• REQUIREMENT: Retype, word for word, every line of the records below starting at the one that contains "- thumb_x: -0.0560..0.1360" and ending at the one that contains "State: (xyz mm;"; include both of those lines and nothing more.

Dataset entries:
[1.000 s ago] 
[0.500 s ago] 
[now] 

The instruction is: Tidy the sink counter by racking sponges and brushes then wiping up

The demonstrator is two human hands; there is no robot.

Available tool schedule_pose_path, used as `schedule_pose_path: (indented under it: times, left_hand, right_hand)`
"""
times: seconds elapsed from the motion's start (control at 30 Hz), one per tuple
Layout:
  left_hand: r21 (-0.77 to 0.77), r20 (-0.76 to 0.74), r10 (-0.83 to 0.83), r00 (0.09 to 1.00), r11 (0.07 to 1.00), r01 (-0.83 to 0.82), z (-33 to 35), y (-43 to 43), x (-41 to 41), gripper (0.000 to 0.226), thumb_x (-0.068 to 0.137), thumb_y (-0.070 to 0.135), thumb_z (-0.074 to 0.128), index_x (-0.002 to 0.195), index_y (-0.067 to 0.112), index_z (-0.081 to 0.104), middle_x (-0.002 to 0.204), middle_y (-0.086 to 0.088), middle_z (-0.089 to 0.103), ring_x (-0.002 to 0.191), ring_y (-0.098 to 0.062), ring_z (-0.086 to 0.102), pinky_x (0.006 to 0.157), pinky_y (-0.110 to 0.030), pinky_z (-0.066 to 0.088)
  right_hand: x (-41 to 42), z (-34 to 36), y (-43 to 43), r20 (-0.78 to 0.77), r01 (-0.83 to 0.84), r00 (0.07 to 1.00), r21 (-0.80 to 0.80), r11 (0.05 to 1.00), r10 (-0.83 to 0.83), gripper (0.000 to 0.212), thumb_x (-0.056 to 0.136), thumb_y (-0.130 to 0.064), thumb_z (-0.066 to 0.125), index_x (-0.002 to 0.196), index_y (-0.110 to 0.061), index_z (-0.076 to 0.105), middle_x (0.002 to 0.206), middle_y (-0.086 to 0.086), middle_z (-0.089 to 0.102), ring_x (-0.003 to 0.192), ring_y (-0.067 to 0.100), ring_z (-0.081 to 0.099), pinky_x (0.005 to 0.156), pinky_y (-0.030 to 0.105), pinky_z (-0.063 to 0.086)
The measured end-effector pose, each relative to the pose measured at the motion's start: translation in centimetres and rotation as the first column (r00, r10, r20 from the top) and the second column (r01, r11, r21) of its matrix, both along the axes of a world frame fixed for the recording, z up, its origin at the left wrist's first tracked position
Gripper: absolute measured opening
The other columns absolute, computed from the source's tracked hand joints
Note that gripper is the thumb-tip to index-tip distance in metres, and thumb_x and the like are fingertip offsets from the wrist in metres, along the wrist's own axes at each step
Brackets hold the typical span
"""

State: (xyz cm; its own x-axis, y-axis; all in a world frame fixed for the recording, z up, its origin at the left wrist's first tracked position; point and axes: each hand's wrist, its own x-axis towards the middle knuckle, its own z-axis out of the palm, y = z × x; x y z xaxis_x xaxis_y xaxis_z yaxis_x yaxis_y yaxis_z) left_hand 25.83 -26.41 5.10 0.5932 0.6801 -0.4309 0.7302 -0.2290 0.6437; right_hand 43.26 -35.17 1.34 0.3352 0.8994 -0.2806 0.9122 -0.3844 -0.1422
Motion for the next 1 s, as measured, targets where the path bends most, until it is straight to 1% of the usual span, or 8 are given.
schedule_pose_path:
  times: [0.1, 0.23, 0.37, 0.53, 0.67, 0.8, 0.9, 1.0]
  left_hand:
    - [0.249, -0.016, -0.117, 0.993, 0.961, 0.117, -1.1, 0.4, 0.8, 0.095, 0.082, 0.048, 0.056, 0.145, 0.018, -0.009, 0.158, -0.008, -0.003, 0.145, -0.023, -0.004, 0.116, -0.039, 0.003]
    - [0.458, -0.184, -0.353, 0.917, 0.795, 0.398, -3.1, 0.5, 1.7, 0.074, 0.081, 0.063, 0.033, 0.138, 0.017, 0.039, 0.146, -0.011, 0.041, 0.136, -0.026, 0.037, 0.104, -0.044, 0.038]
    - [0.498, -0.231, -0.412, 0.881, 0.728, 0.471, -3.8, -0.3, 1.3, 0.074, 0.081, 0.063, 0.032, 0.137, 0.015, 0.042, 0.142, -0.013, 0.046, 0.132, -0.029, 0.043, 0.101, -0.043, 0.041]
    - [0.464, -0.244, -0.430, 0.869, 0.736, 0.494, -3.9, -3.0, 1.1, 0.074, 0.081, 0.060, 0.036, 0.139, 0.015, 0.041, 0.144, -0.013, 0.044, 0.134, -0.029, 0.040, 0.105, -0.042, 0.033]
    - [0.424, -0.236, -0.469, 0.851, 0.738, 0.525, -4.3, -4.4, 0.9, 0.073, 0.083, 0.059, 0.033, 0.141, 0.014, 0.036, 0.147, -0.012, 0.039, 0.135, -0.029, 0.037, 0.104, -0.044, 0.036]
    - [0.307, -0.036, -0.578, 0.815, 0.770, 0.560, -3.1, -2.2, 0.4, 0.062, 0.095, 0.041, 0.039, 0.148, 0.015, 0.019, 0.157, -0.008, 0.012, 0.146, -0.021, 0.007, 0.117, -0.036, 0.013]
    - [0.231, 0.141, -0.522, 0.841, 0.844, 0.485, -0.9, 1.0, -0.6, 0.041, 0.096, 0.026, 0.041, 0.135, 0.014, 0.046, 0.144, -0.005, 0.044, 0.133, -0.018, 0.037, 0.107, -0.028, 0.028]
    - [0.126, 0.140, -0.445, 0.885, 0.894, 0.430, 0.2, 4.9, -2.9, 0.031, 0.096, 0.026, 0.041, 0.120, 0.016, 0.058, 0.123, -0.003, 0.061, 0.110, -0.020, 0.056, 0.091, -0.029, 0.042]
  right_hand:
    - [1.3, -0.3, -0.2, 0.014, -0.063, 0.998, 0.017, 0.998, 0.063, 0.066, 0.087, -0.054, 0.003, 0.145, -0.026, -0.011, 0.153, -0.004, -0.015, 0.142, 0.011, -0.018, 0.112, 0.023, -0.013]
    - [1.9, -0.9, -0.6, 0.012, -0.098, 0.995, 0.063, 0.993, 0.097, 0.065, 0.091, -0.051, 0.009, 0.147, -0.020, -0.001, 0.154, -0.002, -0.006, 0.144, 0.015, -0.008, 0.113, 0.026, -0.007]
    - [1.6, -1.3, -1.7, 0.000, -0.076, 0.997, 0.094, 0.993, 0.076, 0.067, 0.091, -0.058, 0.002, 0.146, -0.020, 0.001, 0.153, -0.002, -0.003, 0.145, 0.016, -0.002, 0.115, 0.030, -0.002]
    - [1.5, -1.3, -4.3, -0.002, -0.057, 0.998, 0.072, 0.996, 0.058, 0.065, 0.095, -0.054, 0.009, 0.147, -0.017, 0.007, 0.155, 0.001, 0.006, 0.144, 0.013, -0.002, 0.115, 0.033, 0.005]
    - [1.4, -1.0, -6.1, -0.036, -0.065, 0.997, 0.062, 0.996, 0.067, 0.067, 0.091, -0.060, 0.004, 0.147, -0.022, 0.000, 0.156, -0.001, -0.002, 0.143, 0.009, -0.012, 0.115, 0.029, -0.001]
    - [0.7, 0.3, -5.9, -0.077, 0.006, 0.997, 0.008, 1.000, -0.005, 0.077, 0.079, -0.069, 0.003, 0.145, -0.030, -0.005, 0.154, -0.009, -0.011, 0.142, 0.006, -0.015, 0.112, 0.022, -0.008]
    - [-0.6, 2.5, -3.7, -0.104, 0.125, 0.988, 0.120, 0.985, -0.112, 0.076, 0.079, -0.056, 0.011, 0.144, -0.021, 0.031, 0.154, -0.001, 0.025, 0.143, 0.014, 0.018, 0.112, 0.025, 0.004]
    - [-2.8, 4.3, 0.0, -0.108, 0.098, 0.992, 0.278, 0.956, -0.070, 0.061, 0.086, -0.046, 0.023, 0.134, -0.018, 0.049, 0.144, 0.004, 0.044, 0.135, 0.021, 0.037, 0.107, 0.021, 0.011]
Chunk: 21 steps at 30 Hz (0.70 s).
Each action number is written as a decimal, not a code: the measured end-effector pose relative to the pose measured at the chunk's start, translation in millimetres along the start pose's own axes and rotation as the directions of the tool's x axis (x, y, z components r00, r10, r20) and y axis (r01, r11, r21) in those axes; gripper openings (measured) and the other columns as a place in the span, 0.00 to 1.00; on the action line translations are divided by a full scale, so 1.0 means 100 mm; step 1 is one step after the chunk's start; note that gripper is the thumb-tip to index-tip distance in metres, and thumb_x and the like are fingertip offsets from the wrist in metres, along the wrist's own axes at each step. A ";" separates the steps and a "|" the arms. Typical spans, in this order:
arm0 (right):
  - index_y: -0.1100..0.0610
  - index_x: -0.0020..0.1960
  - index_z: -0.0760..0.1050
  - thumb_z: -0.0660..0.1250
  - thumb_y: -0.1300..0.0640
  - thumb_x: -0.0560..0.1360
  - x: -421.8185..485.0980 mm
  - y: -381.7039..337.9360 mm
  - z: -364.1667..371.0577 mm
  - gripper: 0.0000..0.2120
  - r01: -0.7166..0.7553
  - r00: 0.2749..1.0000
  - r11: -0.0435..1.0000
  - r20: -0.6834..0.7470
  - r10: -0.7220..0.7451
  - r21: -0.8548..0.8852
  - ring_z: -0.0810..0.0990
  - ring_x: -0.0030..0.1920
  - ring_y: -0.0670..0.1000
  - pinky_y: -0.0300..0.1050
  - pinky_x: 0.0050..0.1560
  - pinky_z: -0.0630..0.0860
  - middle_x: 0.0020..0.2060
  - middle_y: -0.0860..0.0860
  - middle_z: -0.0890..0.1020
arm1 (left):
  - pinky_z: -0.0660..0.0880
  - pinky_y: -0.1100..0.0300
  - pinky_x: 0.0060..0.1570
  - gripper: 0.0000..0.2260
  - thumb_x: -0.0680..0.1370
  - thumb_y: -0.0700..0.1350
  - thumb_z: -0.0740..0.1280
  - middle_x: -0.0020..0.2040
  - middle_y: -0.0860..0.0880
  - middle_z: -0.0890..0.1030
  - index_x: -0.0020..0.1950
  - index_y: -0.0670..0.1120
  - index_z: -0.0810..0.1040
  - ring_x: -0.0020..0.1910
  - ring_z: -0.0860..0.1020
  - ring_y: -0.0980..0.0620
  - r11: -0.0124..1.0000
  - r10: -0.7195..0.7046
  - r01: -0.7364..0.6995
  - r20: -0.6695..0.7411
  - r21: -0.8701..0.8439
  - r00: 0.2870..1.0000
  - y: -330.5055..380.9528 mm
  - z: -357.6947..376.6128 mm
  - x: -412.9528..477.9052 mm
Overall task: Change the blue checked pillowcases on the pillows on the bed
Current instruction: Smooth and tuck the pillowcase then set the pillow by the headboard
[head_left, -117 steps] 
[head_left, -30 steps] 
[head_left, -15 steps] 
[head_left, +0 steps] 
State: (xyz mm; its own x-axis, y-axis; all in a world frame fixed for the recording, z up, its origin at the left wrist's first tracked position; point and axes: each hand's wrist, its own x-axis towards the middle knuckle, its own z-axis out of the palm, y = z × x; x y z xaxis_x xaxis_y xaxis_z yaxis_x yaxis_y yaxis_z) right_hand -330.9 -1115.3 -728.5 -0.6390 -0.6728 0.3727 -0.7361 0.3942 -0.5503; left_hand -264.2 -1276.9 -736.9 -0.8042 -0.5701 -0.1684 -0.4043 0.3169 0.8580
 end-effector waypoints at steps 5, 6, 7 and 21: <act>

• WORKED SOLUTION:
  - thumb_x: -0.0560..0.1360
  - x: -421.8185..485.0980 mm
  - y: -381.7039..337.9360 mm
  - z: -364.1667..371.0577 mm
  - gripper: 0.0000..0.2120
  - r01: -0.7166..0.7553
  - r00: 0.2749..1.0000
  - r11: -0.0435..1.0000
  - r20: -0.6834..0.7470
  - r10: -0.7220..0.7451
  - r21: -0.8548..0.8852
  - ring_z: -0.0810..0.0990
  - ring_x: -0.0030..0.1920
  - ring_y: -0.0670..0.1000
  - pinky_y: -0.0300..0.1050
  - pinky_x: 0.0050..0.1560
  - pinky_z: -0.0630..0.0860
  - middle_x: 0.0020..0.2060
  - middle_y: -0.0860..0.0860
  - middle_z: -0.0890..0.1020
arm1 (left):
  - pinky_z: -0.0660..0.0880
  - pinky_y: -0.1100..0.0300
  - pinky_x: 0.0060..0.1570
  - gripper: 0.0000..0.2260
  - thumb_x: -0.0680..0.1370
  - thumb_y: -0.0700..0.1350
  - thumb_z: -0.0740..0.1280
  - middle_x: -0.0020..0.2040
  - middle_y: -0.0860..0.0880
  - middle_z: -0.0890..0.1030
  - index_x: -0.0020..0.1950
  - index_y: -0.0670..0.1120
  - index_z: -0.0810..0.1040
  - ring_x: -0.0020..0.1910
  - ring_z: -0.0860..0.1020
  - ring_y: -0.0980..0.0620
  - r11: -0.0124..1.0000
  - r10: -0.7195..0.7046
  - r01: -0.7364..0.6995
  - r20: -0.6695..0.7411
  - r21: -0.8701..0.8439
  - r00: 0.2870..1.0000
  - y: -330.5055..380.9528 mm
  - z: -357.6947..376.6128 mm
  - x: -412.9528..477.9052 mm
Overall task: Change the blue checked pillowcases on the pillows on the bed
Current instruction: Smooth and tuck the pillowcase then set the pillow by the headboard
[head_left, -117 steps] 
[head_left, -30 steps] 
[head_left, -15 steps] 
[head_left, +0 steps] 
State: (xyz mm; its own x-axis, y-axis; all in a world frame fixed for the recording, z up, its origin at the left wrist's first tracked position; point and axes: each hand's wrist, its own x-axis towards the middle knuckle, its own z-axis out of the palm, y = z × x; x y z xaxis_x xaxis_y xaxis_z yaxis_x yaxis_y yaxis_z) right_hand -330.9 -1115.3 -728.5 -0.6390 -0.6728 0.3727 -0.7361 0.3942 -0.5503; left_hand -264.2 -1276.9 -736.9 -0.8042 -0.5701 -0.1684 -0.4043 0.3169 0.8580

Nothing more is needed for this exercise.